● **INSTRUCTIONS TO FOLLOW**
Filter the records down to the lines that hold the word "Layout", and copy each of those lines.

• • • •

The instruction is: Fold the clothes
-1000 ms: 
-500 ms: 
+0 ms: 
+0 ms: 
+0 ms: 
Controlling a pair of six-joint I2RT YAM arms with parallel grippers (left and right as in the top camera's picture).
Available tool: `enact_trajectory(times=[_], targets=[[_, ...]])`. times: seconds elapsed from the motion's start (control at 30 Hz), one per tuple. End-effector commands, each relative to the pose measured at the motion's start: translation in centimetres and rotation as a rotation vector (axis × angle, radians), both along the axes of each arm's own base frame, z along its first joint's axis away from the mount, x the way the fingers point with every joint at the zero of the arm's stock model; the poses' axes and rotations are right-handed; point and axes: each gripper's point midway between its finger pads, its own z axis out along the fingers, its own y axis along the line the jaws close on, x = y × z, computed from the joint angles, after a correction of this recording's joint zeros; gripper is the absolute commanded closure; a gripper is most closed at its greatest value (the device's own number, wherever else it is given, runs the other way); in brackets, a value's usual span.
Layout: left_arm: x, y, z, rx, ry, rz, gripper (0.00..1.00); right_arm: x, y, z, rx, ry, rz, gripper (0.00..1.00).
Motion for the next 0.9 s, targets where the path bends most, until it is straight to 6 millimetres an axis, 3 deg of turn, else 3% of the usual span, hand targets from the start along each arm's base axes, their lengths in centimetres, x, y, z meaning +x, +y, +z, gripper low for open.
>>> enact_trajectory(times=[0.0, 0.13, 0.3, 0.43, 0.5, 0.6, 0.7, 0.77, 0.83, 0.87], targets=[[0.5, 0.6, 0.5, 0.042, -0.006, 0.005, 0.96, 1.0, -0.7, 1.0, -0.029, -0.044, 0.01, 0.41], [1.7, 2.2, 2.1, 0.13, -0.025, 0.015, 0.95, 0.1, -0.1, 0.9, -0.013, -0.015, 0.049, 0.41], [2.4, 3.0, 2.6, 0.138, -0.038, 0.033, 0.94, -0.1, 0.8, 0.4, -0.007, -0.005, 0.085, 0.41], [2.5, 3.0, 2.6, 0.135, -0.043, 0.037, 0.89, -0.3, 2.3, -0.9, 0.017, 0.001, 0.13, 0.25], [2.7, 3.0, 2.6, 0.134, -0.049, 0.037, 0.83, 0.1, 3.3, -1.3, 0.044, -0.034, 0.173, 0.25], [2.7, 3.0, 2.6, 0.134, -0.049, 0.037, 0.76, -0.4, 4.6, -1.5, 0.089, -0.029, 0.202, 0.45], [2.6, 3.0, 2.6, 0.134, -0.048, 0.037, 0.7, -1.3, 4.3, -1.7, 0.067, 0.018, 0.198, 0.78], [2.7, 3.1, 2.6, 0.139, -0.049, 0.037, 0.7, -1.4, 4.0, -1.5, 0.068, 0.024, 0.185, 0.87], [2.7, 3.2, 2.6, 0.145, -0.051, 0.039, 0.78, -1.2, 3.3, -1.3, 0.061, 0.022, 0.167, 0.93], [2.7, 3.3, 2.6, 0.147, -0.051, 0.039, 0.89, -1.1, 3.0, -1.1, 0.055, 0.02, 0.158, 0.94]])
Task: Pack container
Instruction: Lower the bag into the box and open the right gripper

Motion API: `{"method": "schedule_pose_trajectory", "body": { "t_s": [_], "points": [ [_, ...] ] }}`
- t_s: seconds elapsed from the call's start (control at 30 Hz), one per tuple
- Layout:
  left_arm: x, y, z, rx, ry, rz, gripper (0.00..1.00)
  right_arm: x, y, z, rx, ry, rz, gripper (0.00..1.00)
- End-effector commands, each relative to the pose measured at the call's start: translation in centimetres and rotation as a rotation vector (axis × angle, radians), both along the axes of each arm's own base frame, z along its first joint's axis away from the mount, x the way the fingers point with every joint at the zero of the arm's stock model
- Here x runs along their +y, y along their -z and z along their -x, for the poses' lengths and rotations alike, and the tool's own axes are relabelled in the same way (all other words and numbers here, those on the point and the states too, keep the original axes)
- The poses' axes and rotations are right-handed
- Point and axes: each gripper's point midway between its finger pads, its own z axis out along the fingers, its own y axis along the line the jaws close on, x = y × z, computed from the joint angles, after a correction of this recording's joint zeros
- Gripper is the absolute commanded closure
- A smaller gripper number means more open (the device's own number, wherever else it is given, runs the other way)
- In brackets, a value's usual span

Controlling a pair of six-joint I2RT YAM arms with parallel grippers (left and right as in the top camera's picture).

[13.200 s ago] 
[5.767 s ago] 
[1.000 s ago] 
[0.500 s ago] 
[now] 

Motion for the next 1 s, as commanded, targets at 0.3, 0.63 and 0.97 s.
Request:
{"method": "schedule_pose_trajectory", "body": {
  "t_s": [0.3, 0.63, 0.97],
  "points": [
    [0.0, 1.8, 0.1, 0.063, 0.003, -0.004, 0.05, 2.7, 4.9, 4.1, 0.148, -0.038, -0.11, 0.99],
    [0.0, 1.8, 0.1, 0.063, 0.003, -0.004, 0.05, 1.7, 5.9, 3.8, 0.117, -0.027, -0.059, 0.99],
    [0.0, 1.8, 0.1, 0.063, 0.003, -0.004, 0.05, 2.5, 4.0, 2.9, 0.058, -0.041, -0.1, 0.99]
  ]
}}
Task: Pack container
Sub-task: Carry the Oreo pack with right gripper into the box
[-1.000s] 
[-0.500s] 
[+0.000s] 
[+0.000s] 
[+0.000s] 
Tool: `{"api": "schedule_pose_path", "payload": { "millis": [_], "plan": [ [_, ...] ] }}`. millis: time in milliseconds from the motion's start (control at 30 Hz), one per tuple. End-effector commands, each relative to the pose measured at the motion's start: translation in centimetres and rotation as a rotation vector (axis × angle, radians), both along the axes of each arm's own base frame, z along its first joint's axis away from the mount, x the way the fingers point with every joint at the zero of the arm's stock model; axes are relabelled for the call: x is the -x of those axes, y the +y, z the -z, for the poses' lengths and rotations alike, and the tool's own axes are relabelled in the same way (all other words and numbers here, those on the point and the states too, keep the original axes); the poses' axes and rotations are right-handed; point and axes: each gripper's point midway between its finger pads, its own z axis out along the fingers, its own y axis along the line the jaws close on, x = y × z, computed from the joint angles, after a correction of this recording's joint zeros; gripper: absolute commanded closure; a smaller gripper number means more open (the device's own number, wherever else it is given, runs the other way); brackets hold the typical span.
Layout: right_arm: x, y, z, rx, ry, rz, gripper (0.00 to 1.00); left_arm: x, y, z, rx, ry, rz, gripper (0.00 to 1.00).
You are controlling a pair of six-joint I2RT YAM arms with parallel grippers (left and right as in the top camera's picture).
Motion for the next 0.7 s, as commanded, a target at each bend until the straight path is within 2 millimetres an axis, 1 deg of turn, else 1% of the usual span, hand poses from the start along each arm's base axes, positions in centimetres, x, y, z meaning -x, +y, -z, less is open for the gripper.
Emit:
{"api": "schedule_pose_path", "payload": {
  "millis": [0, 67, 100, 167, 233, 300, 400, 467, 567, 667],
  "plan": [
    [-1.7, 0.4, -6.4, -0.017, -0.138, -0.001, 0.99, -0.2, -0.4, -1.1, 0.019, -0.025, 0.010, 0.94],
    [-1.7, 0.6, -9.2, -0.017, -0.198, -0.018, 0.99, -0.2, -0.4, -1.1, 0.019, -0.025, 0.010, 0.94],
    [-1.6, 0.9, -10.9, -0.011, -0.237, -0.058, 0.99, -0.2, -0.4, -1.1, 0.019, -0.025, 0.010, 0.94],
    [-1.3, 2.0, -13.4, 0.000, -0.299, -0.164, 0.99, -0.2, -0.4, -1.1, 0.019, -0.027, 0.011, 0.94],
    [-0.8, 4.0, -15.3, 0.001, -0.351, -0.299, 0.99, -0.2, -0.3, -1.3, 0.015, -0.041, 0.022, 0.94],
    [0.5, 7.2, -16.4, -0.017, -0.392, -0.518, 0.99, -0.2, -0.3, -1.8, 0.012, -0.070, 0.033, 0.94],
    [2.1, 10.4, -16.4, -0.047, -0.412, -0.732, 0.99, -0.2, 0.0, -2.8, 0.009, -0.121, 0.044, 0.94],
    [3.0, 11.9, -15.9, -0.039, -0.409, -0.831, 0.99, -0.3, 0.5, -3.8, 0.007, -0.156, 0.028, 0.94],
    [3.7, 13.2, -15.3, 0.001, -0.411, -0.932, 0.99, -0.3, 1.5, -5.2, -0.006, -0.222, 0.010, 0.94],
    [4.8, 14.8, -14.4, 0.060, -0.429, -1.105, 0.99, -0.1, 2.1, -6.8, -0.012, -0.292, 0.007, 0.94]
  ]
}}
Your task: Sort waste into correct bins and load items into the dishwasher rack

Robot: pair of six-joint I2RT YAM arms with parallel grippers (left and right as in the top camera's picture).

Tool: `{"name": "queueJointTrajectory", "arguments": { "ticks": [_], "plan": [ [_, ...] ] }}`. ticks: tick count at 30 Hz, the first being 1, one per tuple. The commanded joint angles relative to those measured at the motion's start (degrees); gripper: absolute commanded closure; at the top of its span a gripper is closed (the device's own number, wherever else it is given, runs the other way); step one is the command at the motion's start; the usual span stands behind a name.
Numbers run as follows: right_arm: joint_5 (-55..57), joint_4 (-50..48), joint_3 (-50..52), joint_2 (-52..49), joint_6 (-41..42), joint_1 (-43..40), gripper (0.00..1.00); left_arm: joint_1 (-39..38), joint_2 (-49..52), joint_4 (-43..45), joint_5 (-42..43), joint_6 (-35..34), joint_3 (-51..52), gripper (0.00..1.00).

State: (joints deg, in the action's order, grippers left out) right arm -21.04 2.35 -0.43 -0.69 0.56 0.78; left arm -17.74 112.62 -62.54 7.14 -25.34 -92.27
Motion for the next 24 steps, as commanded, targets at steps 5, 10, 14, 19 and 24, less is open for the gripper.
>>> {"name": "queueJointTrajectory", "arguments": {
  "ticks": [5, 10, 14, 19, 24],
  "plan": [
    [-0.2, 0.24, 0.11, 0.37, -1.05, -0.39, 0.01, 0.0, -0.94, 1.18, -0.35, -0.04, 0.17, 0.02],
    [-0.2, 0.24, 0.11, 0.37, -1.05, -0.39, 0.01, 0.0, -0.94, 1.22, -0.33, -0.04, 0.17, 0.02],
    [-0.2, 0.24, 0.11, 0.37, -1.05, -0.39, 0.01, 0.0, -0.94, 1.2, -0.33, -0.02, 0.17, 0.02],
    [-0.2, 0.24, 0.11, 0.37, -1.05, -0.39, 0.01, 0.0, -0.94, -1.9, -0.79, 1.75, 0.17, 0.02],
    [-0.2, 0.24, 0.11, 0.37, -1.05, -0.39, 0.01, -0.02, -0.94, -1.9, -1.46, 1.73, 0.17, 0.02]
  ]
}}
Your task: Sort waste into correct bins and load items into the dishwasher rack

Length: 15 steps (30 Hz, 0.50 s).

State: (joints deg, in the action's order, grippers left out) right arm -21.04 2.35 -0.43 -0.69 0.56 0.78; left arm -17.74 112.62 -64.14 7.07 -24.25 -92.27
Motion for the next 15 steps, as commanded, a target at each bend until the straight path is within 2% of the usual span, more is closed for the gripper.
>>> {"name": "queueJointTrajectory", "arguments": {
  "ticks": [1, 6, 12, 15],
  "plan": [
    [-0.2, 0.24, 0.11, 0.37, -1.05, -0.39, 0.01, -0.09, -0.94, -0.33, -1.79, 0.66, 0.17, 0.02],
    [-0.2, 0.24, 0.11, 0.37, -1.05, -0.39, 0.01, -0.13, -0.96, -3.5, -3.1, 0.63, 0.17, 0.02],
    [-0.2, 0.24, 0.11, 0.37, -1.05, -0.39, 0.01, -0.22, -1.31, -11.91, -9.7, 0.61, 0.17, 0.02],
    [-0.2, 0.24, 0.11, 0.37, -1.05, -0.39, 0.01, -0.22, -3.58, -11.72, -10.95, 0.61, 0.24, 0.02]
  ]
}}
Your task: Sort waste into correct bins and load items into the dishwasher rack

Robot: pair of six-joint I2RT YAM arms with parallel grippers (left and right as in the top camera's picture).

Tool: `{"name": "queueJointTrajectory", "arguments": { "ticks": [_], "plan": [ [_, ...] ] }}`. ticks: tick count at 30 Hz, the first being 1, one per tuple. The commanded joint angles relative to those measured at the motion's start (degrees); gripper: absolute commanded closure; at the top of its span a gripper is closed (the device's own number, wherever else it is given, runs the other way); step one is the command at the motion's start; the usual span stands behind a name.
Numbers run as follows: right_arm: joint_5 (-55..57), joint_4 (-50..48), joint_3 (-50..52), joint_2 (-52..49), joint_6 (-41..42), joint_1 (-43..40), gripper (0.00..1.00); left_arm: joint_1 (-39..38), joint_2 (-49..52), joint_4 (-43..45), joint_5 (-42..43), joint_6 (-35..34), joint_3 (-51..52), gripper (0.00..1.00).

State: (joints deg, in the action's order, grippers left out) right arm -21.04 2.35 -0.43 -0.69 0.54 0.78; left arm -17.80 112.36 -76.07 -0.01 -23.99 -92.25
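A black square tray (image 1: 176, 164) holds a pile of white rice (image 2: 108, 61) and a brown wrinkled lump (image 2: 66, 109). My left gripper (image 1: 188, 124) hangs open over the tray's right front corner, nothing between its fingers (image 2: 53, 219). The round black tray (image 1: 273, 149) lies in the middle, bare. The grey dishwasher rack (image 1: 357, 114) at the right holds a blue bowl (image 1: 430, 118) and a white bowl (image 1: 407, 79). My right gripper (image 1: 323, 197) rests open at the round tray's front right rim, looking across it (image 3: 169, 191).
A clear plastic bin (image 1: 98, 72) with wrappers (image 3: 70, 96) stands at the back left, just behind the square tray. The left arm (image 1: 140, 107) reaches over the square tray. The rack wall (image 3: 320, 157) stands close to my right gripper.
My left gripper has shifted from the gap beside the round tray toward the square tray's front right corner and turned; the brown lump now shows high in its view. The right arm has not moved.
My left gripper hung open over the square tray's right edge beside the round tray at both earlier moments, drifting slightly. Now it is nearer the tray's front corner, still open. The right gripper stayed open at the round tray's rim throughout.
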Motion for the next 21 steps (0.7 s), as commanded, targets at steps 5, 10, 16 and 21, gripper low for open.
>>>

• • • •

● **RESPONSE AREA**
Layout: left_arm: x, y, z, rx, ry, rz, gripper (0.00..1.00); right_arm: x, y, z, rx, ry, rz, gripper (0.00..1.00).
- Layout:
Layout: right_arm: x, y, z, rx, ry, rz, gripper (0.00 to 1.00); left_arm: x, y, z, rx, ry, rz, gripper (0.00 to 1.00).

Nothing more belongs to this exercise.